Prompt: A word-for-word copy of the listing, free of images, is the expected answer.

%%

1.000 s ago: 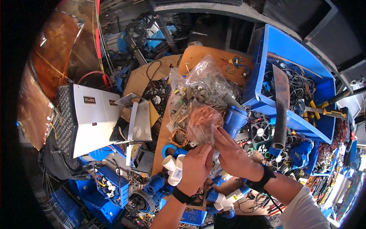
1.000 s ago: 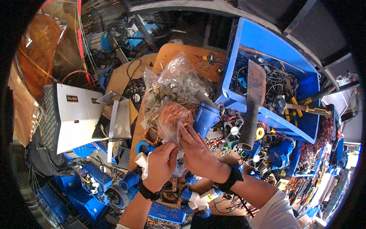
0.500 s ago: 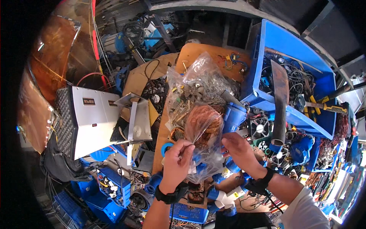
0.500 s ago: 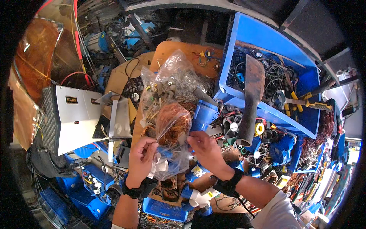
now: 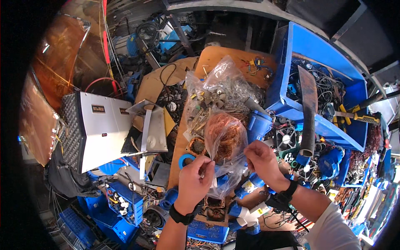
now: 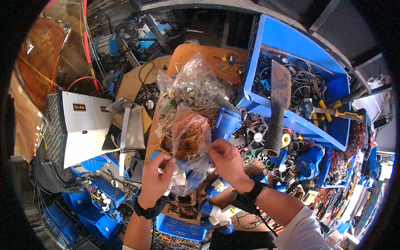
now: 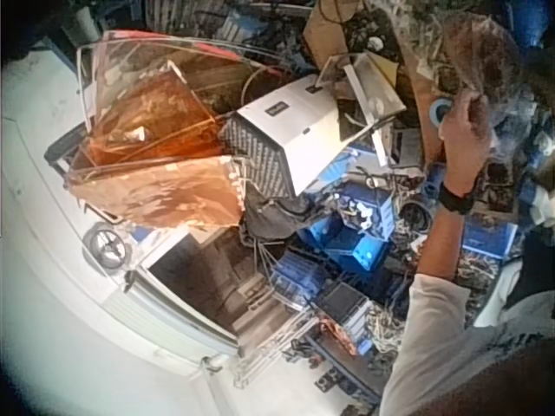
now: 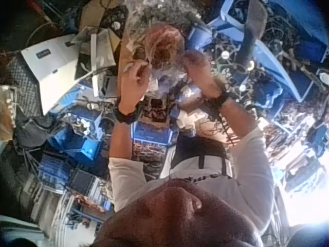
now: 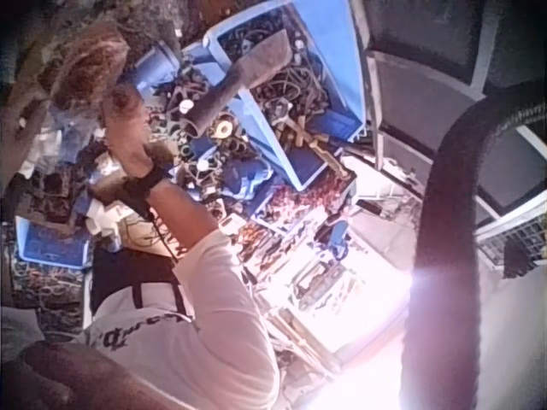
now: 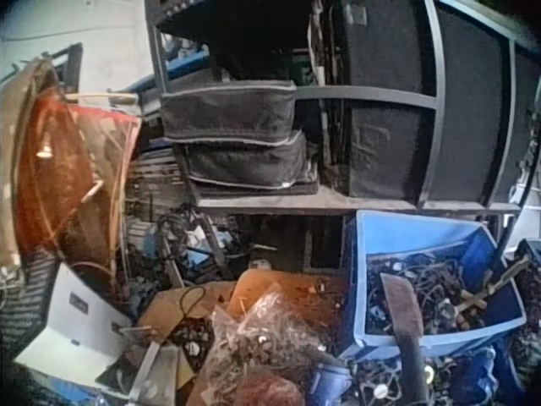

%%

Answer below:
1.000 s ago: 
1.000 s ago: 
0.500 s ago: 
0.500 s ago: 
now: 
now: 
now: 
now: 
now: 
now: 

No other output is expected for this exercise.